|Born:||January 18, 1953|
Virginia Beach, Virginia
|Height:||6 ft 2 in (1.88 m)|
|Weight:||254 lb (115 kg)|
|High school:||Virginia Beach (VA) Kellam|
|NFL Draft:||1975 / Round: 13 / Pick: 330|
|Career highlights and awards|
|Career NFL statistics|
|Player stats at PFR|
Herbert Carnell Scott (born January 18, 1953) is a former American football offensive lineman in the National Football League. He attended Kellam High School in Virginia Beach, and went on to star at the Virginia Union University where he was All-Central Intercollegiate Athletic Association three times.
Scott was a four-year starter, 1971–74, and was twice named (1973 and 1974) All-CIAA and NCAA Division II All-American, becoming the first player from Virginia Union University to receive this honor. He was also part of Virginia Union University first -CIAA football title in 50 years when the 1973 Panthers finished 9-1, which included six shutouts.
In 1982, he was inducted into the Central Intercollegiate Athletic Association (CIAA) Hall of Fame.
In 1988, he was inducted into the Virginia Union Sports Hall of Fame.
In 2006, he was inducted into the Virginia Sports Hall of Fame.
Scott was selected by the Dallas Cowboys in the 13th round of the 1975 NFL Draft as an offensive guard. He was one of 12 drafted rookies who made the team that year – hence the "Dirty Dozen" nickname for the Cowboys' 1975 draft, that helped the team reach Super Bowl X. The "Dirty Dozen" rookie class didn't include linebacker Mike Hegman, who was drafted that year but did not arrive until 1976 or rookie free agent quarterback Jim Zorn, who made the team, but was later cut to make room for running back Preston Pearson, who had just been released by the Pittsburgh Steelers.
His skills and development allowed the Cowboys in 1975 to trade John Niland, who had previously been to six Pro Bowls. The draft pick they received from the Philadelphia Eagles was used to select wide receiver Tony Hill.

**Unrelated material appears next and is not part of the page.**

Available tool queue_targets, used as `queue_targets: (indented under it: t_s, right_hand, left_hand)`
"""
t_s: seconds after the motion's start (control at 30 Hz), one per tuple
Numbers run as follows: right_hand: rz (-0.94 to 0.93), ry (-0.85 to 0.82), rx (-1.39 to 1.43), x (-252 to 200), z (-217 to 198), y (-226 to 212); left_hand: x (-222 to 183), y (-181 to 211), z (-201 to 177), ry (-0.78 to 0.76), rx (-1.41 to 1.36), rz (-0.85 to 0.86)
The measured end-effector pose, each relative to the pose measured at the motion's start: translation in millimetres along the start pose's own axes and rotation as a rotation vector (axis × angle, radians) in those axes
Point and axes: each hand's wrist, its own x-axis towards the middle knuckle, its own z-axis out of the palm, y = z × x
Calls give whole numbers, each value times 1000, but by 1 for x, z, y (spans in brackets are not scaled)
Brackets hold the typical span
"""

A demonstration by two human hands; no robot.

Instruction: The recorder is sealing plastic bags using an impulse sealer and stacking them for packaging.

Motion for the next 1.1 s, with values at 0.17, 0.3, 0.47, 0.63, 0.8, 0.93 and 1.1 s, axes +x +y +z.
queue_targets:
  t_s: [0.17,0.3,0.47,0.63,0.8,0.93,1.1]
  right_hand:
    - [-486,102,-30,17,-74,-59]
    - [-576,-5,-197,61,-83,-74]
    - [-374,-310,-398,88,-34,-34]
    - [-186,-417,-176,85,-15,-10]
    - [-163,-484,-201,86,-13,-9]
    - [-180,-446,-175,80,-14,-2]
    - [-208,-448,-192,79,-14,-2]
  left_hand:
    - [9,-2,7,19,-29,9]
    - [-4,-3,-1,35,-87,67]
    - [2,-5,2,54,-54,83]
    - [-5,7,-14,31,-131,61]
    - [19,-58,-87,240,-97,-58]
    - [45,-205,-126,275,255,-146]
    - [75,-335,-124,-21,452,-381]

Scott became a full-time starter at left guard in 1976 and became a fixture at the offensive line through the 1984 season. Steady and rarely penalized, he emerged as one of the top guards in the league during the late 70s and early 80s and together with Pat Donovan formed one of the best left-side tandems in the NFL.
During his time with the Cowboys, center John Fitzgerald nicknamed the Cowboys' offensive line as the "Four Irishmen and a Scott", when it was formed by Fitzgerald, Scott, Jim Cooper, Tom Rafferty and Pat Donvan. That group helped pave the way for Tony Dorsett's Hall of Fame rushing career.
In 1980, Scott became the Cowboys' first All-Pro offensive lineman since Rayfield Wright in 1975. He was a two-time first team All-Pro and a three-time Pro Bowler, attending the game from 1979 through 1981. Teammate Tony Dorsett once said, "When Herb goes after a guy, the next thing you see are feet in the air."
Among his memorable moments, he and Tom Rafferty teamed on the block that cleared the way for Dorsett's 99-yard run against the Minnesota Vikings on Monday Night Football in 1983. Scott also caught Roger Staubach's final career pass, in a playoff loss to the Los Angeles Rams in 1979, but as an offensive lineman, he was ruled an ineligible receiver and the Cowboys were penalized, negating the play.
Scott's entire professional career in the NFL was spent with the Cowboys (1975–1984). He was a mainstay and cornerstone of the Cowboys' offensive line during those 10 seasons. He helped the Cowboys win Super Bowl XII and three NFC Championships.
Scott is considered[by whom?] to be one of the greatest offensive linemen ever to play for the Cowboys.